Across the entries below, how many lines contain the string "black"? Give only the count.

[Records from a data collection]
---
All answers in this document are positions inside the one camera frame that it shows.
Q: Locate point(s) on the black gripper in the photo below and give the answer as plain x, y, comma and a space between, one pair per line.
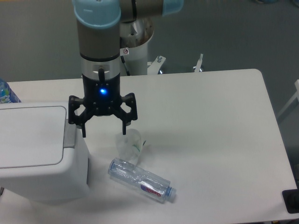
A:
101, 99

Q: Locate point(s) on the white push-button trash can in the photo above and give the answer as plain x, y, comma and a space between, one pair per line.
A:
42, 157

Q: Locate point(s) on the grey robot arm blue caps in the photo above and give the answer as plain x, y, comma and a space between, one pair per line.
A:
98, 26

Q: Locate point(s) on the crumpled clear plastic bag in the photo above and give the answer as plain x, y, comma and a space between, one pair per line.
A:
130, 145

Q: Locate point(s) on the clear empty plastic bottle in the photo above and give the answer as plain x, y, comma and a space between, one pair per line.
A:
147, 183

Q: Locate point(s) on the blue labelled bottle at edge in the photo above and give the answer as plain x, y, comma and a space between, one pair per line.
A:
6, 93

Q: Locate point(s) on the white furniture leg right edge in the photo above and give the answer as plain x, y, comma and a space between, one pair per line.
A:
290, 105

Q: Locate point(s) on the black device at table corner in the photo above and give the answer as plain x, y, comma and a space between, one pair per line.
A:
291, 199

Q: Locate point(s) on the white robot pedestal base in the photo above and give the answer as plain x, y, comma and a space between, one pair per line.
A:
135, 37
---
# Task result
2